**HOW TO COMPLETE THIS TASK:** Reproduce exactly the line that contains "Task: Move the" and every line after it through the end of the records below, leaving out all pictures.

(Stored entries)

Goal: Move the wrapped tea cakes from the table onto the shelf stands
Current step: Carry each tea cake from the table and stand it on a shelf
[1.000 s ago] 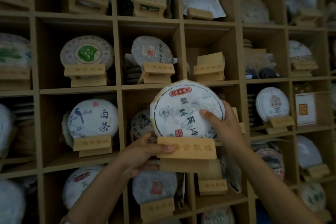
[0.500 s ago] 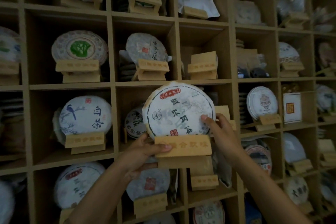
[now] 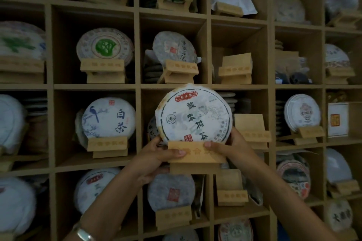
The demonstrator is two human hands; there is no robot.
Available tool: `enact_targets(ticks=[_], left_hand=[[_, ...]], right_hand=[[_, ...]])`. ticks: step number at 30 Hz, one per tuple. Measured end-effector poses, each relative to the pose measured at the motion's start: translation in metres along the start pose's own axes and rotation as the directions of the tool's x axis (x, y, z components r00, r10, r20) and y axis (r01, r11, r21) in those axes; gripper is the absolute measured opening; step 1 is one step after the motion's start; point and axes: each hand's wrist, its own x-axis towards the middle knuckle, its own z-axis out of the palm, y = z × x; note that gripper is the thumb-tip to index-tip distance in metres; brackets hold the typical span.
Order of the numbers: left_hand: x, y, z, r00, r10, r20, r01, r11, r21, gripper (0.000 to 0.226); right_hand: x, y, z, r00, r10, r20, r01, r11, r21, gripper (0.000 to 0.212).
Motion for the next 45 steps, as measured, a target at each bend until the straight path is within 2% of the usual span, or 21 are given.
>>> enact_targets(ticks=[6, 12, 17, 24, 33, 38, 42, 45], left_hand=[[0.025, 0.001, -0.019, 0.999, -0.005, -0.033, 0.006, 0.999, 0.041, 0.091], [0.056, -0.005, -0.042, 0.997, 0.005, -0.077, -0.002, 0.999, 0.039, 0.089], [0.078, -0.017, -0.056, 0.996, 0.023, -0.084, -0.022, 1.000, 0.019, 0.083], [0.105, -0.028, -0.070, 0.998, 0.033, -0.049, -0.031, 0.998, 0.046, 0.080], [0.136, -0.048, -0.081, 0.997, -0.016, -0.077, 0.022, 0.996, 0.085, 0.089], [0.144, -0.059, -0.084, 0.994, -0.017, -0.108, 0.025, 0.997, 0.073, 0.111], [0.148, -0.056, -0.085, 0.977, 0.070, -0.201, -0.029, 0.979, 0.202, 0.133], [0.150, -0.051, -0.082, 0.969, 0.163, -0.187, -0.104, 0.950, 0.294, 0.140]], right_hand=[[0.034, 0.009, 0.016, 1.000, -0.020, 0.009, 0.020, 1.000, 0.017, 0.097], [0.075, 0.029, 0.030, 0.998, -0.038, 0.039, 0.038, 0.999, 0.020, 0.105], [0.095, 0.048, 0.040, 0.996, -0.086, 0.004, 0.086, 0.996, 0.002, 0.137], [0.119, 0.071, 0.040, 0.980, -0.191, 0.046, 0.192, 0.981, -0.008, 0.124], [0.141, 0.103, 0.044, 0.988, -0.144, 0.050, 0.145, 0.989, -0.026, 0.125], [0.151, 0.116, 0.047, 0.986, -0.156, 0.065, 0.157, 0.987, -0.015, 0.119], [0.157, 0.116, 0.048, 0.980, -0.174, 0.095, 0.175, 0.984, -0.010, 0.113], [0.161, 0.117, 0.048, 0.977, -0.187, 0.101, 0.191, 0.981, -0.023, 0.115]])
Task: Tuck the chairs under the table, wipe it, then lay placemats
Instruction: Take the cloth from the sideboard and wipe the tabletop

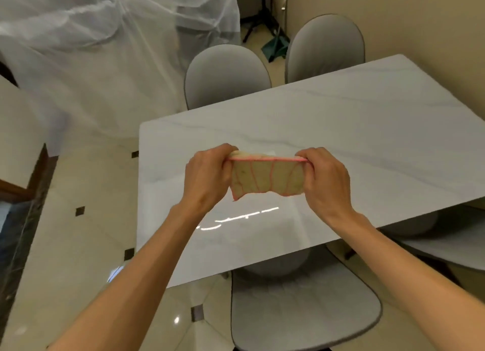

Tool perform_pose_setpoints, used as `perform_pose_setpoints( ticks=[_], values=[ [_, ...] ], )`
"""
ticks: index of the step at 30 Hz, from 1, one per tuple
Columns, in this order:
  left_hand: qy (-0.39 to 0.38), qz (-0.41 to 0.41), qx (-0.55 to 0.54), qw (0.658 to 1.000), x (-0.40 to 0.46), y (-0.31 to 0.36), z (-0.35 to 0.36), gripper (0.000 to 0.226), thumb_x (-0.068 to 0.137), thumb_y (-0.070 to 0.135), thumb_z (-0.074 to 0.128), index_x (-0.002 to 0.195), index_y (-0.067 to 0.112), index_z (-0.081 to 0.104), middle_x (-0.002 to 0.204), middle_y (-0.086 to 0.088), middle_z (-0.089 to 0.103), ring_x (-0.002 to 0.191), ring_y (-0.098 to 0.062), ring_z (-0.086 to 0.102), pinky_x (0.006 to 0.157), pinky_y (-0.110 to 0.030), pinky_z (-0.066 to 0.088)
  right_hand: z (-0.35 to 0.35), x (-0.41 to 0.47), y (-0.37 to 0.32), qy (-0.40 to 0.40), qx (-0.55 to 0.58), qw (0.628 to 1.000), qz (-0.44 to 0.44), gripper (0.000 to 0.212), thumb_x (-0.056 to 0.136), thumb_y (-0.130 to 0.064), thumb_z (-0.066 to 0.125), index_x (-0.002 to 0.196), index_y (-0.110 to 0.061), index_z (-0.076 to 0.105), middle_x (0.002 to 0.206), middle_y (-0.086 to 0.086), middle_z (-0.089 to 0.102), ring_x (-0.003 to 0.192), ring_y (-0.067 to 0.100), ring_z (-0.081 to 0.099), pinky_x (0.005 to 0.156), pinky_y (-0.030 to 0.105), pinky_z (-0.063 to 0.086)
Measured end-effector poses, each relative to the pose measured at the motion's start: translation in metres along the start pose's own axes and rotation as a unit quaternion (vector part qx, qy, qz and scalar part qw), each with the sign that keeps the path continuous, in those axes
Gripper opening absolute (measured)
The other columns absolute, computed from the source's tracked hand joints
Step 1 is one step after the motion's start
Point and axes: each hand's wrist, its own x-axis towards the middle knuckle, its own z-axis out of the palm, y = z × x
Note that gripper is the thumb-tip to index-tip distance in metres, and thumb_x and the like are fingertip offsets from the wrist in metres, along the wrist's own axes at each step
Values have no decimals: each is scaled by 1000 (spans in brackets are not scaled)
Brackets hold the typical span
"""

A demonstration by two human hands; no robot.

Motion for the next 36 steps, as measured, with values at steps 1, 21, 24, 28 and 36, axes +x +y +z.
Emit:
perform_pose_setpoints(
  ticks=[1,21,24,28,36],
  values=[
    [29,4,-1,1000,2,-4,-7,29,86,12,46,97,24,69,77,6,70,74,-24,62,68,-40,52,4,8,-5,15,14,999,-28,39,92,-28,33,105,-11,67,96,4,65,83,21,60,63,31,48],
    [-242,-186,97,947,-152,-200,134,50,100,35,51,143,10,44,147,-10,45,139,-29,36,118,-43,23,234,-96,60,-328,-177,927,-21,73,96,-56,37,154,-16,17,161,13,8,147,33,11,118,46,7],
    [-175,-208,97,958,-166,-221,135,45,97,22,55,138,5,49,145,-15,48,138,-33,40,119,-49,25,277,-74,56,-298,-219,929,26,82,89,-62,34,154,-17,14,162,14,3,148,35,6,117,54,8],
    [-98,-248,100,958,-182,-257,132,37,93,7,56,130,0,54,137,-18,55,131,-37,47,116,-53,30,321,-87,35,-289,-238,927,28,83,91,-62,29,156,-14,11,162,17,-1,149,36,-3,118,54,-1],
    [-42,-256,116,959,-171,-290,131,39,96,9,45,134,1,50,146,-20,46,139,-35,37,117,-55,25,342,-106,10,-394,-176,872,-232,75,94,-51,34,156,-14,12,163,8,2,150,28,-1,117,50,15]
  ],
)
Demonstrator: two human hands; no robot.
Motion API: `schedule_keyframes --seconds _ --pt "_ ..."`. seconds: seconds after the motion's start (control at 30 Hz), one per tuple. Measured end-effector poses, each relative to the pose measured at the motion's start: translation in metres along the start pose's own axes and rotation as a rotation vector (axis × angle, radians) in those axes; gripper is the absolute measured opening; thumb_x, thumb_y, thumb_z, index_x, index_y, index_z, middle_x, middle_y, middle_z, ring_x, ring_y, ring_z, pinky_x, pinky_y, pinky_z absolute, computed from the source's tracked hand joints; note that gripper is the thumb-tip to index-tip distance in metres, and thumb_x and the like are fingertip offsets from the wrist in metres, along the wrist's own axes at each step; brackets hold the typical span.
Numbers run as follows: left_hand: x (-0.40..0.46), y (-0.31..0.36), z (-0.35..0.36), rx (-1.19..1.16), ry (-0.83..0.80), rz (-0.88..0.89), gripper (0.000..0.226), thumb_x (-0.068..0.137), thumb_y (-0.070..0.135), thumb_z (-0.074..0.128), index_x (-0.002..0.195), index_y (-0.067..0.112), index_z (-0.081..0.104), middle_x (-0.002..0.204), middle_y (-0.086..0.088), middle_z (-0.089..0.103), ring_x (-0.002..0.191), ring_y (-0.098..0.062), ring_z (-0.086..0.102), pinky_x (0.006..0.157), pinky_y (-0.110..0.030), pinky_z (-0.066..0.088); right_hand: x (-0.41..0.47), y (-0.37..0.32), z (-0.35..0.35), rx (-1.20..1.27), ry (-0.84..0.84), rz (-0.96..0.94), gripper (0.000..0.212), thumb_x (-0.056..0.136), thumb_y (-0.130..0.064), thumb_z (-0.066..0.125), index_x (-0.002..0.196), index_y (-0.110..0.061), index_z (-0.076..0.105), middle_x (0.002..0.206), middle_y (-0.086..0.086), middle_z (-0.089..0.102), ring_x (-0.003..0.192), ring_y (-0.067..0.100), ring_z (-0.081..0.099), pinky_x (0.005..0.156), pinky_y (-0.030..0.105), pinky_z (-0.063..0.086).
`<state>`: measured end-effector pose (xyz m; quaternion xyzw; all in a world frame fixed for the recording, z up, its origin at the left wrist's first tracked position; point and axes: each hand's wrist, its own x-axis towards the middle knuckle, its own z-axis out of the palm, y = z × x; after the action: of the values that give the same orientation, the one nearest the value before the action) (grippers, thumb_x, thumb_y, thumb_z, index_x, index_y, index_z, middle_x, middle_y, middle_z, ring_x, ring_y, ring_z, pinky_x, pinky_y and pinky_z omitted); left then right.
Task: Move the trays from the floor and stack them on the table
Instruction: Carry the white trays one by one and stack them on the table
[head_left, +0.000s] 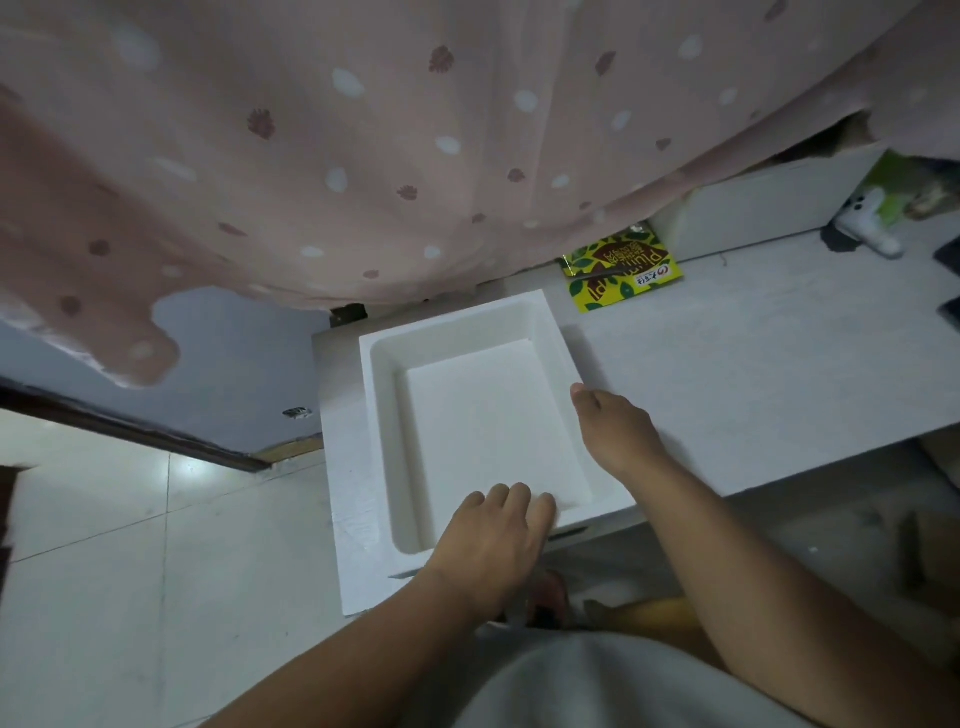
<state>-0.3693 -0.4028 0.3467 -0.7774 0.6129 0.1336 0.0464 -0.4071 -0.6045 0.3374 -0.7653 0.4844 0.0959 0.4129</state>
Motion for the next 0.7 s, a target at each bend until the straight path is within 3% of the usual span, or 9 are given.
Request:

**SOLUTION FOR THIS TASK:**
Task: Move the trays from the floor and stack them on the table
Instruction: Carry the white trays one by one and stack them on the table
[head_left, +0.000s] 
<state>-0.3693 -0.4028 0.3467 -0.7774 0.6129 0.1336 0.0464 -0.4071 -0.6045 0.3374 -0.7653 0.4844 0.0959 0.4129</state>
Motion for the next 0.7 s, a target at each bend until the straight path is within 3% of the usual span, or 9 are given.
Request:

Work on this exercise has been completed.